This is a transcription of the The Antiquarian Westcott Family in England from History and Genealogy of the Ancestors and Some Descendants of Stukely Westcott by Roscoe L. Whitman, 1932, page 1.
The Antiquarian Westcott Family in England
The paternal ancestry of Stukely Westcott, the Founder in America in 1635 of one of three branches of the family of his surname to settle in New England in its earliest days of colonization, is traced back to the shire of Devon in England, according to the Harlain Society’s “Visitation of Devon” (1620), to “St. Leger Westcot of the fielde of Wescote in the Boroughe and Parishe of Barnstaple, which by the Ancient Kings of the Land has been endowed with many privileges and great immunities and incorporated in one bodie.”
The Shires of Devon and Somerset
Barnstaple is on the bay of that name off the Bristol Channel, which is the northern boundary of Devonshire and Wescote (now spelled Westacott) is two miles due East of Barnstaple. The shire may be compared in its general proportions to Otsego County, N. Y., both North and South, East and West, but the English county contains some 1,500 more square miles. One shire or county, Cornwall, lies between Devon and Land’s End, the extreme South-west part of England. The English Channel is on the South and South-east and the shires of Somerset and Dorset are on the East and North-east.
Near the close of the 5th century, the Saxon leader, Cerdic, with a second army from the continent, landed and carried the conquest of the Romans over the Hampshire and the Isle of Wight to the River Avon. Thus was formed, in the 6th century, Wessex, or the kingdom of West Saxony, which was probably third in chronological order of the eight kingdoms so founded.
De Avon, or Devon, “the country of rivers,” became part of Wessex. About the year 827, these kingdoms were united under Egbert and called Anglia, or England. The Anglo-Saxons continued to rule until William the Conqueror defeated them at Hastings, October 14, 1066.
Devonshire is noted for its ancient mines, many of which have long been abandoned, also its rich deposits of marble and coal. Generally speaking, it is mountainous with fertile valleys, and about three-fourths of the land is devoted to agriculture and the raising of Devon sheep and cattle.
There are ruins, Roman and English, in various parts of the county, among which are several abbeys and castles which have witnessed the rigors of war, being captured twice during the civil wars, once by the royalists and once by the parliamentarians.
Like the general section in the town of Milford in Otsego County, where the Westcotts settled between 1795 and 1815, so the field of Wescote is identified in the parish of Marwood in the borough or town of Barnstaple; West Raddon to the South is in the parish of Shobrooke, and Affeton to the North in the parish of Ilfracombe, all in Devon.

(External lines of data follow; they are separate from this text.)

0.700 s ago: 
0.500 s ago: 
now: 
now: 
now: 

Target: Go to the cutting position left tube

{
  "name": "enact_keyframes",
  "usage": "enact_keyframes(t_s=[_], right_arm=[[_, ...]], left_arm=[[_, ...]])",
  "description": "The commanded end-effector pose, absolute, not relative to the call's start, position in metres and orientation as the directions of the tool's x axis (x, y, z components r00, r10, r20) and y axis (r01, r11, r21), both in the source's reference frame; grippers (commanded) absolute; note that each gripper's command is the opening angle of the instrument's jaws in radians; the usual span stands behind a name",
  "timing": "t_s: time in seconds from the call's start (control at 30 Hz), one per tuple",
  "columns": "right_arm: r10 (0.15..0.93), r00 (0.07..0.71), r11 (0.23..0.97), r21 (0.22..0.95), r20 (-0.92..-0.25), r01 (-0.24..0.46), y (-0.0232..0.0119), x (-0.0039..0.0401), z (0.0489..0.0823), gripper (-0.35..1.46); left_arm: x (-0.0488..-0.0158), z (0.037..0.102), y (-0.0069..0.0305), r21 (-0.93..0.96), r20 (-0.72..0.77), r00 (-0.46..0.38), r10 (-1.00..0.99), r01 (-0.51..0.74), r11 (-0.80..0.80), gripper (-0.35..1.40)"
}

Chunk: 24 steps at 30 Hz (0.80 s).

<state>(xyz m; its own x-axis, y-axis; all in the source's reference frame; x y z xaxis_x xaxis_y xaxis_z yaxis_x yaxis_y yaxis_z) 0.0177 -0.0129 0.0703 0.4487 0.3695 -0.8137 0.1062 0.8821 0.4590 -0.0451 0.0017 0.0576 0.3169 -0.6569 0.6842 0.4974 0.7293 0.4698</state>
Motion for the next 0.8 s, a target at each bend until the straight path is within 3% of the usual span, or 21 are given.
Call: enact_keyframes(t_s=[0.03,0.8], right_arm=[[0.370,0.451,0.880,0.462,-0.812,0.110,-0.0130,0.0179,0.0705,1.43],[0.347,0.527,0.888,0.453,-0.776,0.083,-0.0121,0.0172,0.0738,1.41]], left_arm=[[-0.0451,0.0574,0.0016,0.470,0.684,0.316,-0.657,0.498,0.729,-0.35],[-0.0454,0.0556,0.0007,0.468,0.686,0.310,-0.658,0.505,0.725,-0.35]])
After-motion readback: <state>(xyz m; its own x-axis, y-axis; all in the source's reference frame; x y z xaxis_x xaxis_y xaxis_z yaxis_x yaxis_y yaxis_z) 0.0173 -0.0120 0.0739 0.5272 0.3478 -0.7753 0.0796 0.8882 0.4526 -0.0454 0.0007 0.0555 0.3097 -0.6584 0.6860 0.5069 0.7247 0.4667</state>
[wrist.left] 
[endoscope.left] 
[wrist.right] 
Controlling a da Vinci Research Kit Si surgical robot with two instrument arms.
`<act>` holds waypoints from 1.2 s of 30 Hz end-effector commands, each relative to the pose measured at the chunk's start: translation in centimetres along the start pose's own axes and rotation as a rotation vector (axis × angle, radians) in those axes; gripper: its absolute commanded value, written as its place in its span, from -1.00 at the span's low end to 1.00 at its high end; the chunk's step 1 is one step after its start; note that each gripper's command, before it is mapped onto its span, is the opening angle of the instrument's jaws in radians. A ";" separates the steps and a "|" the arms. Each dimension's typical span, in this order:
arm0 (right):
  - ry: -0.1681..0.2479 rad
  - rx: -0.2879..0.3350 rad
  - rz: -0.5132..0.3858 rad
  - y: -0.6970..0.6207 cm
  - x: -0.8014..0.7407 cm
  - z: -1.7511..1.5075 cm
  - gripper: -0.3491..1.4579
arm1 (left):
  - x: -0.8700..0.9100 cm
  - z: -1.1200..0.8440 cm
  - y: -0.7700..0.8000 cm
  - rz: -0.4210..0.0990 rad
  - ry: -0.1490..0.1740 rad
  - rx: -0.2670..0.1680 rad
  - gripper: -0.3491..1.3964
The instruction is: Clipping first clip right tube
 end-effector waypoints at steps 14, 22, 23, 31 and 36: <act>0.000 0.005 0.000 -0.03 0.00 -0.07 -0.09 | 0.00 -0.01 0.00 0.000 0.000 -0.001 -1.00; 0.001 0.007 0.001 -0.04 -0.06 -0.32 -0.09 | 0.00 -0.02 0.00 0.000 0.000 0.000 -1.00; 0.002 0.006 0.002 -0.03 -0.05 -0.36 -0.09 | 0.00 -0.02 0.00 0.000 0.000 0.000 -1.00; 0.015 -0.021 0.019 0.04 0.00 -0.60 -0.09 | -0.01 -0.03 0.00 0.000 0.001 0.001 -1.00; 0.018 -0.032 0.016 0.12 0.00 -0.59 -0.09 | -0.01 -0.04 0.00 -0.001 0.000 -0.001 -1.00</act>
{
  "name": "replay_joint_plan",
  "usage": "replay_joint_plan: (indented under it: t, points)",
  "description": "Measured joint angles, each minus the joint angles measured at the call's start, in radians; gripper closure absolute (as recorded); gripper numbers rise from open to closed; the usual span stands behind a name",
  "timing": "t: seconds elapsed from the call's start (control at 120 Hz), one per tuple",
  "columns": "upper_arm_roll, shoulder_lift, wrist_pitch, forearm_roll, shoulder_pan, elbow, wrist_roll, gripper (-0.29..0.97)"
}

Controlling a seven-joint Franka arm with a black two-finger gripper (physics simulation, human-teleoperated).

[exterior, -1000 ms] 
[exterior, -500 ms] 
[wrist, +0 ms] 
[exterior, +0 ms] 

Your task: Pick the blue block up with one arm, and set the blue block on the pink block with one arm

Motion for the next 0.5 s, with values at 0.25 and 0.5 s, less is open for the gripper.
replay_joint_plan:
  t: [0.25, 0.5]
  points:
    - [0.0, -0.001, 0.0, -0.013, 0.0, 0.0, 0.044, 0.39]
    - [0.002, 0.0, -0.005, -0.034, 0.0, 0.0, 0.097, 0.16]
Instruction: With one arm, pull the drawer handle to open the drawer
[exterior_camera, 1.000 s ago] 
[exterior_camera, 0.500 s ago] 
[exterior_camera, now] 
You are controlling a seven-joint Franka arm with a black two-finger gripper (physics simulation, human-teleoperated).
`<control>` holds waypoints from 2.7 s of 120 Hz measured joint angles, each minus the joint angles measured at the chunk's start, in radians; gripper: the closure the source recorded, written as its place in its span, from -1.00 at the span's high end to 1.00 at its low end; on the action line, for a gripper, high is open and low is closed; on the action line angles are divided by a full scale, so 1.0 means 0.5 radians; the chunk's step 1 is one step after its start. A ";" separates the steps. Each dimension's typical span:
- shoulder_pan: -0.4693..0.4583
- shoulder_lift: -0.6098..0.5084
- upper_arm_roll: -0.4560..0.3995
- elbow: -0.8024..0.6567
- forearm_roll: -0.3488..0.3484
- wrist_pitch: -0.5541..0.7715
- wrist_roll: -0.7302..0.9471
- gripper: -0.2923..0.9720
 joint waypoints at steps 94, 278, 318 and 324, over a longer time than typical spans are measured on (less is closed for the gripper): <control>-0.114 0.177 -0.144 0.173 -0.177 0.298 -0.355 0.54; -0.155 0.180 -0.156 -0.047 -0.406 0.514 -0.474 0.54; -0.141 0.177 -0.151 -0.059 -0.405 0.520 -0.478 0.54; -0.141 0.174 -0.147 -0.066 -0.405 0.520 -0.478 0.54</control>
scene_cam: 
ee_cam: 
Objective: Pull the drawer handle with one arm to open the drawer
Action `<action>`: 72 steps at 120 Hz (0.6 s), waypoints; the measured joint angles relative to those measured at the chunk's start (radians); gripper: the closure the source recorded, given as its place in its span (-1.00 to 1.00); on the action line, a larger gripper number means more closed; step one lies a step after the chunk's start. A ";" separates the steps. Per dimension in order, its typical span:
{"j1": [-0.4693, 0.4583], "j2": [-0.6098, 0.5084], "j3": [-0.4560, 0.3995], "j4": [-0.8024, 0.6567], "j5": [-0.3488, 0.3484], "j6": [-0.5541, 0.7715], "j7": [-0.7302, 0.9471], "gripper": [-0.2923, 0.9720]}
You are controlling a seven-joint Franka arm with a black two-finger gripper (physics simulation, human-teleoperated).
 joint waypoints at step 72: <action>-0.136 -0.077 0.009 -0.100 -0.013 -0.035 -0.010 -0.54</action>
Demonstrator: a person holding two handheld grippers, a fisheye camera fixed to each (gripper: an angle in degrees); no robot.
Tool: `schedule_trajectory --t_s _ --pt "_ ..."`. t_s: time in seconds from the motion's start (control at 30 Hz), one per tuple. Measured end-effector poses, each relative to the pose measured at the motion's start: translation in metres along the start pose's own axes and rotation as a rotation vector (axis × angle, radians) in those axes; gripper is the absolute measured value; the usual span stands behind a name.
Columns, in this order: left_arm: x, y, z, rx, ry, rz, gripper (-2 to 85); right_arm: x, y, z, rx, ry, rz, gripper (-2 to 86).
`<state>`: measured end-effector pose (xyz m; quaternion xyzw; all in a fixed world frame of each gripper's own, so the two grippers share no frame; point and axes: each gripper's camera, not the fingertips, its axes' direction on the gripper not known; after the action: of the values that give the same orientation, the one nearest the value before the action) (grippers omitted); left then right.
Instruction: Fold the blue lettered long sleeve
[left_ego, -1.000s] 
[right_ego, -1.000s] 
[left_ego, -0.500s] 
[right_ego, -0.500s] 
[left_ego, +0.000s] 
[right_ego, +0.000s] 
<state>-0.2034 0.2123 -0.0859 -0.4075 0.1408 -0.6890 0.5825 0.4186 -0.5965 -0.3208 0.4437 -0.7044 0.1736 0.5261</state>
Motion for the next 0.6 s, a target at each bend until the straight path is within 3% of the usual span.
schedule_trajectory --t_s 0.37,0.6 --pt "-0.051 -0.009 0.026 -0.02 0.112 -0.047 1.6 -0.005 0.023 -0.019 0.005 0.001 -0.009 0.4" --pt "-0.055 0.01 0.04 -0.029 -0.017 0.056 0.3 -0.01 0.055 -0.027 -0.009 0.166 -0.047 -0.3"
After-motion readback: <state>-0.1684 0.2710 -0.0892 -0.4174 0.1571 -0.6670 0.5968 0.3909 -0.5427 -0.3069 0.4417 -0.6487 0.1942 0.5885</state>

The shire bordering Devon on the East, Somerset, from whence the Founder came to America with his family, William Arnold and his family and William Carpenter, is smaller in area than Devon and some six hundred square miles larger than Otsego. It is also noted for its [page 2] diversified mines, manufacturing and sheep and cattle-raising. The parish or town of Yeovil and that of Ilchester, in the immediate section of which the Westcott and Arnold families dwelled, (Carpenter coming from the adjoining county, Wiltshire), are in the South part of the county close to the border of Dorsetshire.